## EXERCISE OBJECTIVE
Take each line from the entries that holds "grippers" and copy it out.

MATERIAL FOR THE TASK Block Start

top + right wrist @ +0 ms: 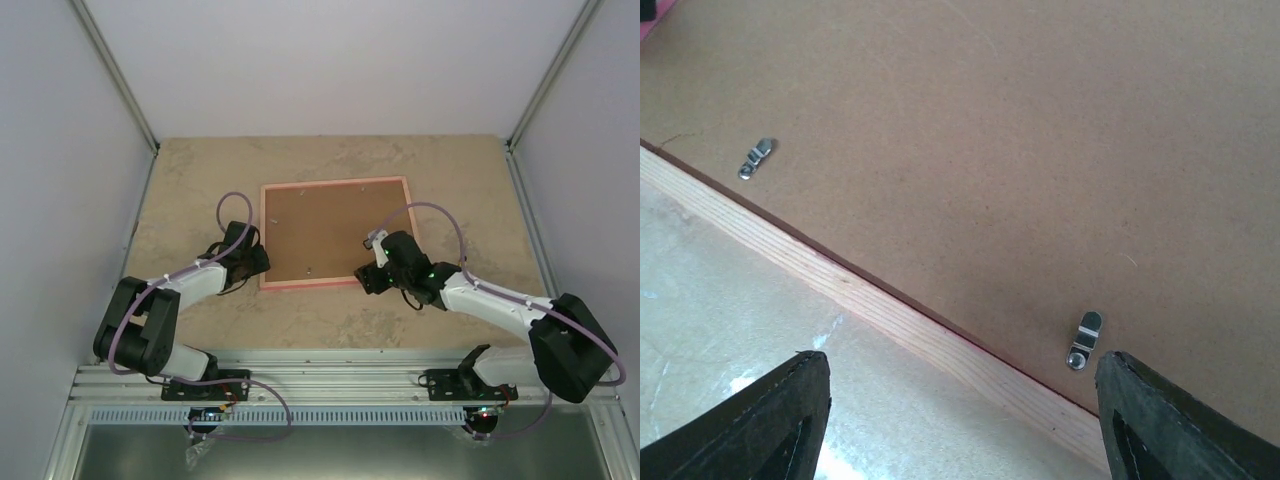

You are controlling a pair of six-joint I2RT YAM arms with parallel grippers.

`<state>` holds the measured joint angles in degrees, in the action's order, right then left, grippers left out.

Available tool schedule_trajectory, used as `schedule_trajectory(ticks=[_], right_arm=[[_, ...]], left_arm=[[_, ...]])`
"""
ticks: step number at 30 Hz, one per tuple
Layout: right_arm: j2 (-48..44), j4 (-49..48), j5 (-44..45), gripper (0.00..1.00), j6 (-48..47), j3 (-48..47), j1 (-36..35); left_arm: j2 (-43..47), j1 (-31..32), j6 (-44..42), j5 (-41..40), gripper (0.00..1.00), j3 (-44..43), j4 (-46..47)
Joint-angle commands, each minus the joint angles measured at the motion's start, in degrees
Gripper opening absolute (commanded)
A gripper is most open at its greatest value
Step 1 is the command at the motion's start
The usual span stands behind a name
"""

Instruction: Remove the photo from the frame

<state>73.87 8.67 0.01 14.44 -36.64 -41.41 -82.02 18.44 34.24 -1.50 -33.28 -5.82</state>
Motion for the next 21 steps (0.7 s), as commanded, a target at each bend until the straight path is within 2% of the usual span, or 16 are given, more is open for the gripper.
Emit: schedule_trajectory(ticks=[1,10,17,21], right_arm=[[1.6,0.8,3.7,0.74,-0.9,-2.0,-0.7],[3.5,3.9,5.3,0.74,-1.7,-3.8,-1.0],[3.5,2.5,5.9,0.74,-4.5,-3.6,-5.0],[3.8,1.6,6.5,0.74,-6.2,-3.7,-7.8]], left_arm=[[0.2,0.0,-1.5,-0.4,0.33,0.1,0.2],[1.2,0.0,-1.8,0.3,0.21,0.9,0.8],[3.7,0.0,-1.9,0.5,0.11,1.2,0.6],[5.4,0.0,-1.7,0.3,0.09,1.8,0.8]])
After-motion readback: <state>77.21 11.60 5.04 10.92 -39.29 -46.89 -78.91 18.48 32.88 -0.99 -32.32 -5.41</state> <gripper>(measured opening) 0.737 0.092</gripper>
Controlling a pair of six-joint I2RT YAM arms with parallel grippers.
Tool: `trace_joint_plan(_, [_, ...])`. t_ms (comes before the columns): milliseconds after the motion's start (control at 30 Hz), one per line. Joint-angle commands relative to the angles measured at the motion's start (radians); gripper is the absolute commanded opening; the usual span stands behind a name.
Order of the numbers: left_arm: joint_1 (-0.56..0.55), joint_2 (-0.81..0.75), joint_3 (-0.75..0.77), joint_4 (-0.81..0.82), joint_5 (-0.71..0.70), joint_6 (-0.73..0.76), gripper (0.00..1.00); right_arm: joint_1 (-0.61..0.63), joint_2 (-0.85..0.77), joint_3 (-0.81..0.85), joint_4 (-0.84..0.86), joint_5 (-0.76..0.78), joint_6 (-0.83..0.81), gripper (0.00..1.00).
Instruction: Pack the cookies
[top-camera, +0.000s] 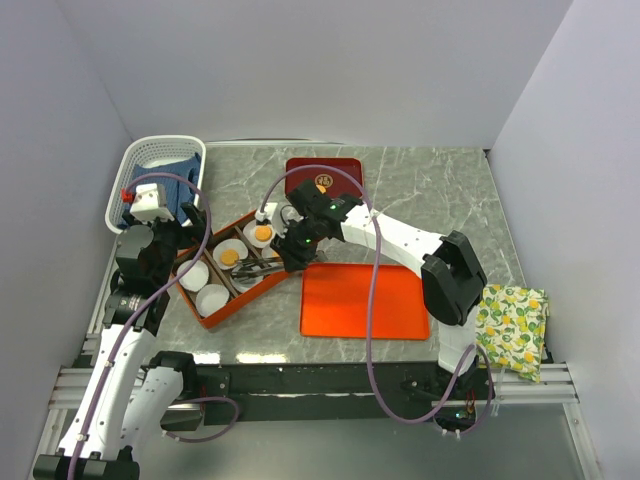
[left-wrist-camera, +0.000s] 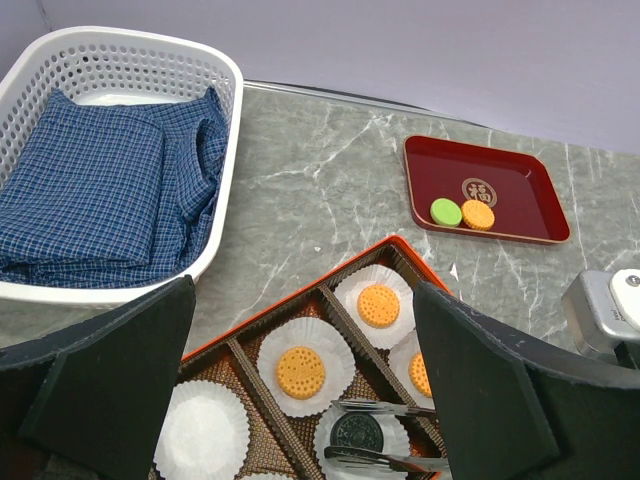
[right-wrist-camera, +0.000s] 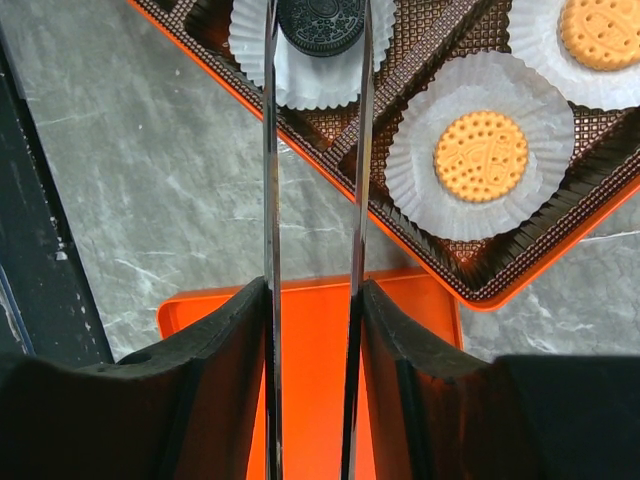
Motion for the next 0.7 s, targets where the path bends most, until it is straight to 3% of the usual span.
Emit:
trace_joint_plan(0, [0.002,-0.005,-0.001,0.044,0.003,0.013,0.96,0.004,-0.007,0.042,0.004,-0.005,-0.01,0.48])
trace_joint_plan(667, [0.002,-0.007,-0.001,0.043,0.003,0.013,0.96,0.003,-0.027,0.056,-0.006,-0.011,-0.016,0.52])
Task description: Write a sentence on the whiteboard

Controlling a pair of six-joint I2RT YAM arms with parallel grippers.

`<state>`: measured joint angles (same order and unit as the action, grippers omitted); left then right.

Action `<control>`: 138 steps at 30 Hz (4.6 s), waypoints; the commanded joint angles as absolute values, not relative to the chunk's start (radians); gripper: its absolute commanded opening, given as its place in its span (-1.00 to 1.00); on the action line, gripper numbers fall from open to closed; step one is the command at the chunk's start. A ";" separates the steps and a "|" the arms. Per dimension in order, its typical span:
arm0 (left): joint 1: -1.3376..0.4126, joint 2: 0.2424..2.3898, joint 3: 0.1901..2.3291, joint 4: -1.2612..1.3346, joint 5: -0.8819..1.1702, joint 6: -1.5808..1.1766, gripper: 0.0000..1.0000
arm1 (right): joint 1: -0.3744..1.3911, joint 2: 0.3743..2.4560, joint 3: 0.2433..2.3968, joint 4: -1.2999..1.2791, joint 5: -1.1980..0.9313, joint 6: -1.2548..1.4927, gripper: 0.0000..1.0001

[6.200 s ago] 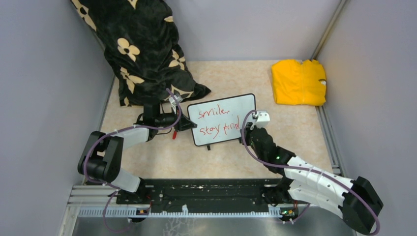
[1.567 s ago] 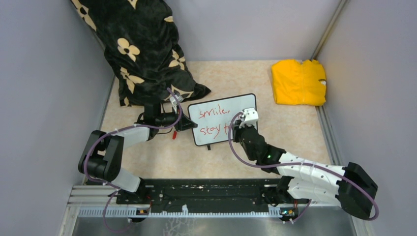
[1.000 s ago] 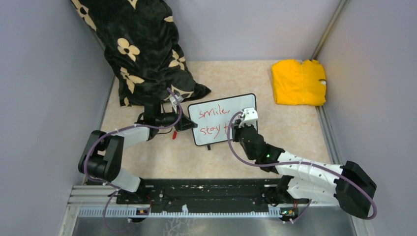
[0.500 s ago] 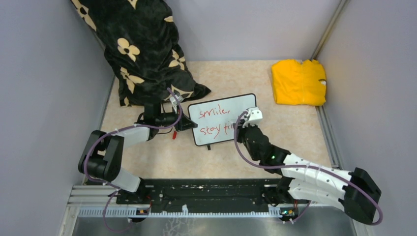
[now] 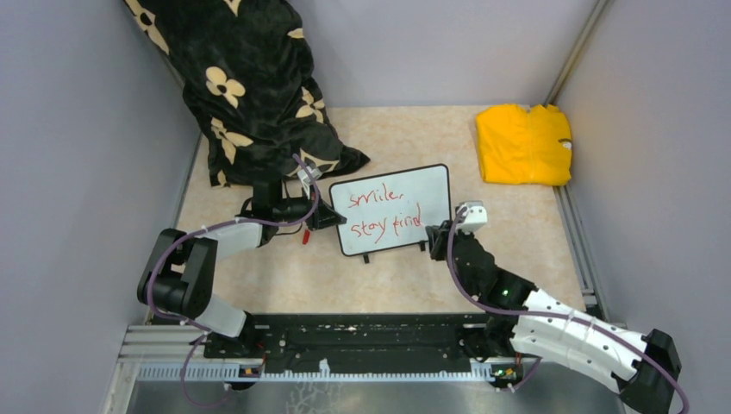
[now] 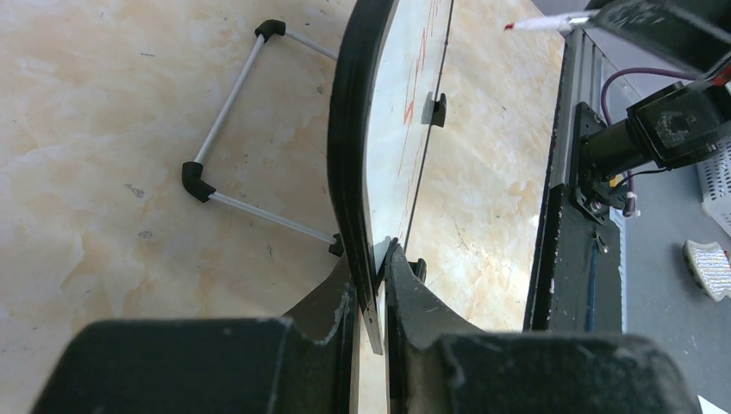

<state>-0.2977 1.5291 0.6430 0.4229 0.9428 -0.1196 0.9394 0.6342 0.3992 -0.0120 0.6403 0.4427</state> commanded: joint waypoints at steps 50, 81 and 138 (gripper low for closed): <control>-0.322 1.578 0.619 0.313 0.782 -0.009 -1.00 | 0.828 0.751 0.302 0.176 0.667 0.530 -1.00; -0.321 1.576 0.619 0.312 0.783 -0.009 -1.00 | 0.796 0.791 0.299 0.162 0.659 0.545 -1.00; -0.331 1.449 0.563 0.337 0.716 -0.013 -0.02 | 0.796 0.512 0.474 -0.076 0.410 0.459 -1.00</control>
<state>-0.3344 1.4879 0.5930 0.3779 0.7940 -0.0502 0.8036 0.5198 0.4263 -0.1204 0.4263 0.4713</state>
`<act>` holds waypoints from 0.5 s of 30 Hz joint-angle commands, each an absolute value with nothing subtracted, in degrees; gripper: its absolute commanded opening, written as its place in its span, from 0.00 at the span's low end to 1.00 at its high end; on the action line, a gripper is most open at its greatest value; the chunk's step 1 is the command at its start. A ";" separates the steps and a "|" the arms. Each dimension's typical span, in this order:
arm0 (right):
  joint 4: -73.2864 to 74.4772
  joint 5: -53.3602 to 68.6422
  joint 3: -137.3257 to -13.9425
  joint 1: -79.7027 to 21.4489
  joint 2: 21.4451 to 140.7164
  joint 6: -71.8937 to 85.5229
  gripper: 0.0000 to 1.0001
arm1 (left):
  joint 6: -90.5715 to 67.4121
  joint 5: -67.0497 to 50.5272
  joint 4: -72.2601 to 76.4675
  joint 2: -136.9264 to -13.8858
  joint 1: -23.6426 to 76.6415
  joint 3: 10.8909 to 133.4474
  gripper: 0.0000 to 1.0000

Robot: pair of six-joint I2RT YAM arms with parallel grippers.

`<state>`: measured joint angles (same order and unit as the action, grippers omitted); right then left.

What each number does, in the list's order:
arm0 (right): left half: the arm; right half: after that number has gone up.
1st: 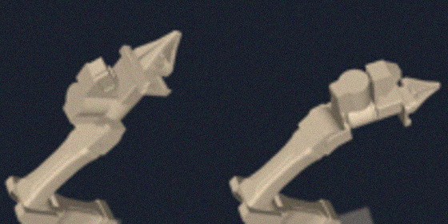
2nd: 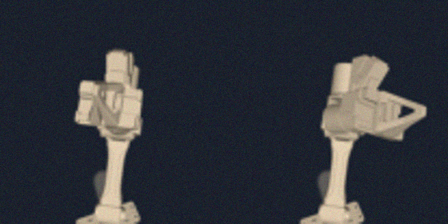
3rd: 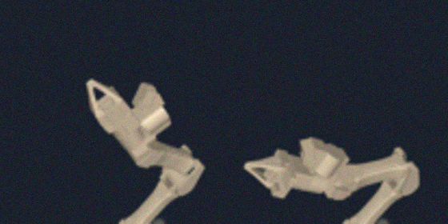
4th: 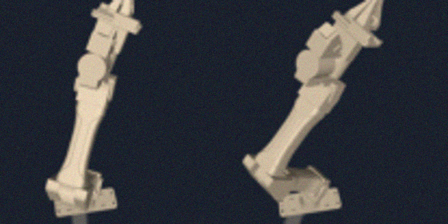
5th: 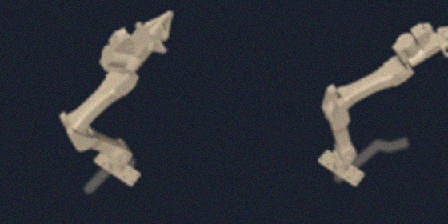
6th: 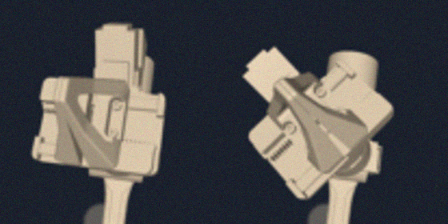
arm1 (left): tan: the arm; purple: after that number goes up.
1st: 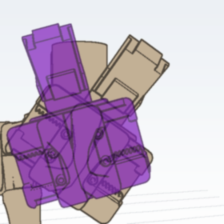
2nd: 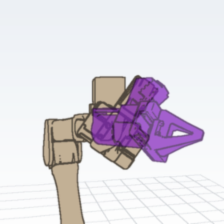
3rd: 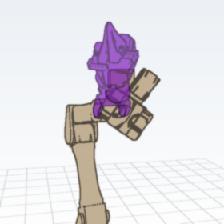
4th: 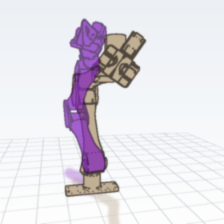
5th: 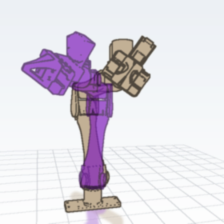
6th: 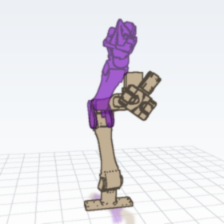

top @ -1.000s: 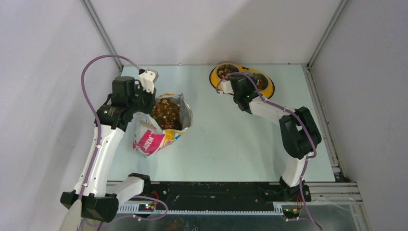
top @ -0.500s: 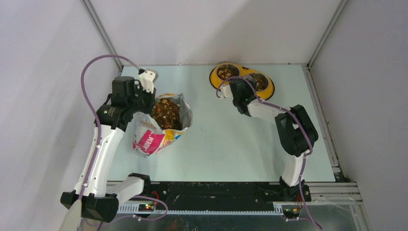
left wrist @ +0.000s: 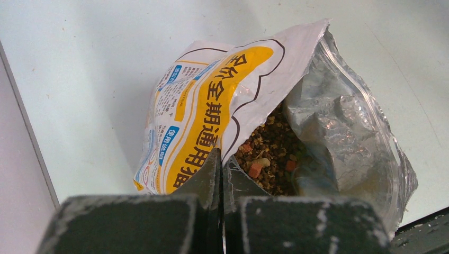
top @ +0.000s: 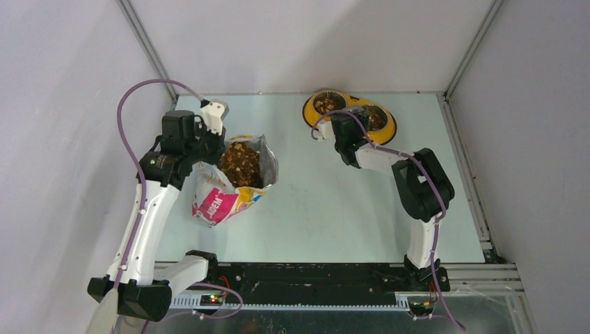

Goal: Serve the pet food
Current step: Move the pet food bowl to the center of the board.

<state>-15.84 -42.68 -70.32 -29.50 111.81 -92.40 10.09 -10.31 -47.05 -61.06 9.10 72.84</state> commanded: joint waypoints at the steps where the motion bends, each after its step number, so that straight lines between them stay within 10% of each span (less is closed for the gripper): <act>1: -18.00 -40.15 -74.96 -29.26 110.59 -92.48 0.00 | 9.92 -11.07 -45.75 -58.44 8.27 73.65 0.00; 15: -18.64 -40.09 -76.42 -28.93 110.73 -91.57 0.00 | 9.77 -11.17 -45.90 -58.58 8.26 73.98 0.00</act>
<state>-16.86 -40.14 -73.23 -29.17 111.81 -92.20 10.09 -10.57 -47.05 -61.06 8.97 72.84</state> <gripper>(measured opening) 0.244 0.003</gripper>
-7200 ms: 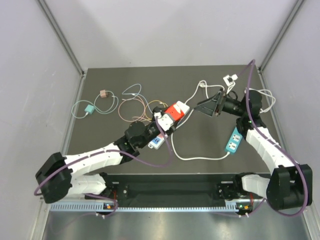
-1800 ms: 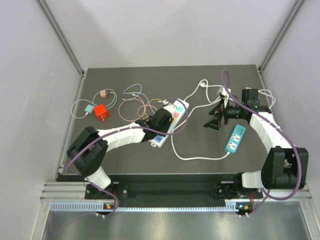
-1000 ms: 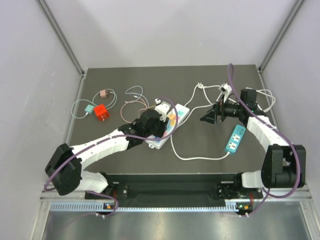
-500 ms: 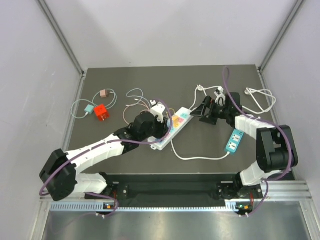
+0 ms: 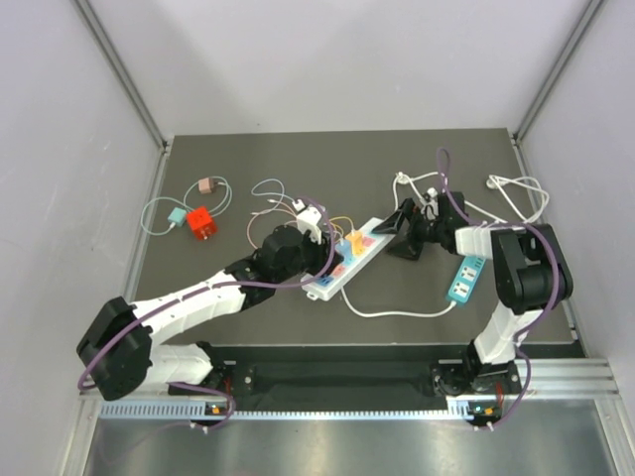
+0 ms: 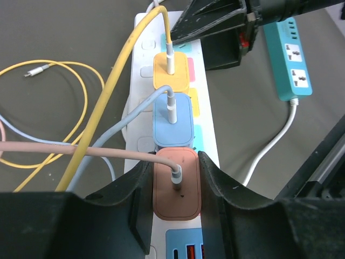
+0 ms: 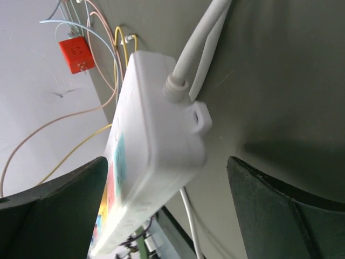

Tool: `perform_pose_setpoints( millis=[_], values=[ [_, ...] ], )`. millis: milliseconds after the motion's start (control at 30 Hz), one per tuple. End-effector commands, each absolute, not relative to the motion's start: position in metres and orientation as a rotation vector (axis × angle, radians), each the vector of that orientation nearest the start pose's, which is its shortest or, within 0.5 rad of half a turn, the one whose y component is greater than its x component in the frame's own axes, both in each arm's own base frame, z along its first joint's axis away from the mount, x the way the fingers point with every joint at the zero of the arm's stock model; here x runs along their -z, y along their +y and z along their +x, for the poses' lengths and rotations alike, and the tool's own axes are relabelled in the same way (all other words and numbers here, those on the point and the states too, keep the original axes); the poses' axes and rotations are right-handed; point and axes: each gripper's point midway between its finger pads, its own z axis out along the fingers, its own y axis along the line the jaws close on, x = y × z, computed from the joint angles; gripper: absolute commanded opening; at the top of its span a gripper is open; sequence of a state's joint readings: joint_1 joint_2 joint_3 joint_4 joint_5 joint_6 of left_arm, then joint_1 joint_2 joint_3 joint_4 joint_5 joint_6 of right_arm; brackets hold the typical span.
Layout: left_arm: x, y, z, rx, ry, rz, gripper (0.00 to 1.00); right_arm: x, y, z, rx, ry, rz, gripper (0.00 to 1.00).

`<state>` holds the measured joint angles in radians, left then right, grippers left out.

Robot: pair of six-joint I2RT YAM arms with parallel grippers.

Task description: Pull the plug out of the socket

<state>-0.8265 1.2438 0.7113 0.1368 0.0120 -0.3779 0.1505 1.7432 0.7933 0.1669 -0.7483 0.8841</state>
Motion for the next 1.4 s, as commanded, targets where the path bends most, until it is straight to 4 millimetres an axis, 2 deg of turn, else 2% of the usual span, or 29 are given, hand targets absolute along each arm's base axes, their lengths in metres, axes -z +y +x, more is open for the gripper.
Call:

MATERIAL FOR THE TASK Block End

## SOLUTION TO THIS PROBLEM
You are controlling a pair of six-joint I2RT YAM arms with parallel grippers.
`<state>` holds the measured joint angles in degrees, in the action's order, right then left, grippers left out.
Controlling a pair of six-joint I2RT YAM arms with parallel grippers.
Controlling a pair of six-joint I2RT YAM arms with parallel grippers.
`<state>`: measured joint angles (same order and unit as the action, grippers omitted); left then right.
Robot: pair of six-joint I2RT YAM arms with parallel grippers.
`<state>`: measured joint angles (same order and unit as the action, grippers omitted); right then left.
`<state>` holds the measured joint angles in radians, left then right, grippers left out.
Robot: pair of six-joint I2RT YAM arms with parallel grippers.

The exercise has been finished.